The Difference Between Public Interest And Corporate Lobbyists

Ethics in GovernmentExecutive Branch
The Difference Between Public Interest And Corporate Lobbyists

Representatives of corporate interests often twist the spirit and intent behind calls for ethics in government. Under the guise of keeping lobbyists out of an administration, big business rails against even the suggestion that working people get a voice in the executive branch.

They do this by falsely conflating corporate lobbyists who contort laws and regulations to benefit their monied backers with the much smaller number of lobbyists who fight for the public interest. As our executive director Jeff Hauser said in 2020, “We don’t think lobbying is bad, we think corporate lobbying is bad.” Corporate defenders do not, or choose not to, understand the distinction.

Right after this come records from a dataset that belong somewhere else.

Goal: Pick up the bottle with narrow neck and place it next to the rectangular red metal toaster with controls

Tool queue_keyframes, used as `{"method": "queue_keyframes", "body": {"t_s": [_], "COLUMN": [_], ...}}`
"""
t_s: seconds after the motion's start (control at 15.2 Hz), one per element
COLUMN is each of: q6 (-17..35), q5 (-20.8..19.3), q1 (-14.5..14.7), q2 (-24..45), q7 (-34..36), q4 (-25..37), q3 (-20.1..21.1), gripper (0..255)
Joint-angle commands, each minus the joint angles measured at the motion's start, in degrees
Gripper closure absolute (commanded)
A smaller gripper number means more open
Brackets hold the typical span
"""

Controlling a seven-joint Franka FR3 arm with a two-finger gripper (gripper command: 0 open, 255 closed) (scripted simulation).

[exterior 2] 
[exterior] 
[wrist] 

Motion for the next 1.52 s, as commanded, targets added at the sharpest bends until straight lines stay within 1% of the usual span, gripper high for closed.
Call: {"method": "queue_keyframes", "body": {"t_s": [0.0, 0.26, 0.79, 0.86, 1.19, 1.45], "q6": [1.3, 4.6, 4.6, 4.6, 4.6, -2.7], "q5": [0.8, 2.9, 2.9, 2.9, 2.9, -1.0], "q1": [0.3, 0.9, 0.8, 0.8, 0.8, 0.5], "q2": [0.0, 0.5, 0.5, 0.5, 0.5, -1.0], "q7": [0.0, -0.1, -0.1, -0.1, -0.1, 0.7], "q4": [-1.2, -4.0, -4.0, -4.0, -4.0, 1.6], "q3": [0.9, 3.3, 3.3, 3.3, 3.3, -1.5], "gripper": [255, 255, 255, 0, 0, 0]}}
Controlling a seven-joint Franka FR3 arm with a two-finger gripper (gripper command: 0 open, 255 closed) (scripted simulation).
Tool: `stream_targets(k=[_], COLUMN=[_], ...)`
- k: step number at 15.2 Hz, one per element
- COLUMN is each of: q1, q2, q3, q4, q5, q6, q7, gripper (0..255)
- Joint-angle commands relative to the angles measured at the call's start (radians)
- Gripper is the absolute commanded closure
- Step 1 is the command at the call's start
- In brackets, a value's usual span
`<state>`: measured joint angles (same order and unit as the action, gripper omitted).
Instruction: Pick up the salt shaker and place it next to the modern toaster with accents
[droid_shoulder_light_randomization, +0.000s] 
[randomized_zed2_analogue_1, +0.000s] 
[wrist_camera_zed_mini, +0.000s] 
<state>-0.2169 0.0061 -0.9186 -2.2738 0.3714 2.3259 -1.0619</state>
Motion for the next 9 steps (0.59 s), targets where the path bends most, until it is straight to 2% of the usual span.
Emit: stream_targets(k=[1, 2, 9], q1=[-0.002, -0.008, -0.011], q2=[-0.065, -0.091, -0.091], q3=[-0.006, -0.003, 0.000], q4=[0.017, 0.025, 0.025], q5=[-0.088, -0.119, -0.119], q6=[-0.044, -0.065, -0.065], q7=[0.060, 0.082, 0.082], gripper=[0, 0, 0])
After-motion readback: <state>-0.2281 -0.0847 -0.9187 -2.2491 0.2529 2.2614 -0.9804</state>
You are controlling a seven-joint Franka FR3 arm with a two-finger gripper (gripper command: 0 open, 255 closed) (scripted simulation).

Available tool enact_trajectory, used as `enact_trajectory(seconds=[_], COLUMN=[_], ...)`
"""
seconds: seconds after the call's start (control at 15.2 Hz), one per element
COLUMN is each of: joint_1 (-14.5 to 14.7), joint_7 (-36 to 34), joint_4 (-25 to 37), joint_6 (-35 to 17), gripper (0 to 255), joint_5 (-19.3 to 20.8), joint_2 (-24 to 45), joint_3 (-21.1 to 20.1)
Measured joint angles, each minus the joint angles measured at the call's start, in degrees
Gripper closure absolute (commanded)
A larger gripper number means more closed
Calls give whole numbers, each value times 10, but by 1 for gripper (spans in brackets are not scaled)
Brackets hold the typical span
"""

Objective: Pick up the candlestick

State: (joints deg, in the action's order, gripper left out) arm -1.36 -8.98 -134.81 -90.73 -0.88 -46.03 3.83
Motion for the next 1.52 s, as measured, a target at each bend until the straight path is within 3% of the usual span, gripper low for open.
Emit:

While corporate lobbyists serve the highest bidder, public interest lobbyists receive much smaller paychecks working on behalf of causes they believe in. Few lobbyists representing migrants seeking citizenship (as our founder Jeff Hauser did) will be found on the opposite side of an issue years later. Public interest lobbyists work because they believe in the goals of the workers’ organizations and broad coalitions that fund them. They work to vindicate their view of a better world, whether they are employed by the AFL-CIO or the National Association of Evangelicals. Corporate lobbyists, on the other hand, work for a paycheck advancing the beliefs of whatever industry is willing to pay them. Thus, there is no contradiction when the former joins an administration to advance those same goals. As we said in 2020.

“Switching between working for a public interest organization and for the government doesn’t involve switching teams, it just involves switching offices. Your North Star remains the same — trying to vindicate your view of what is broadly right or wrong.”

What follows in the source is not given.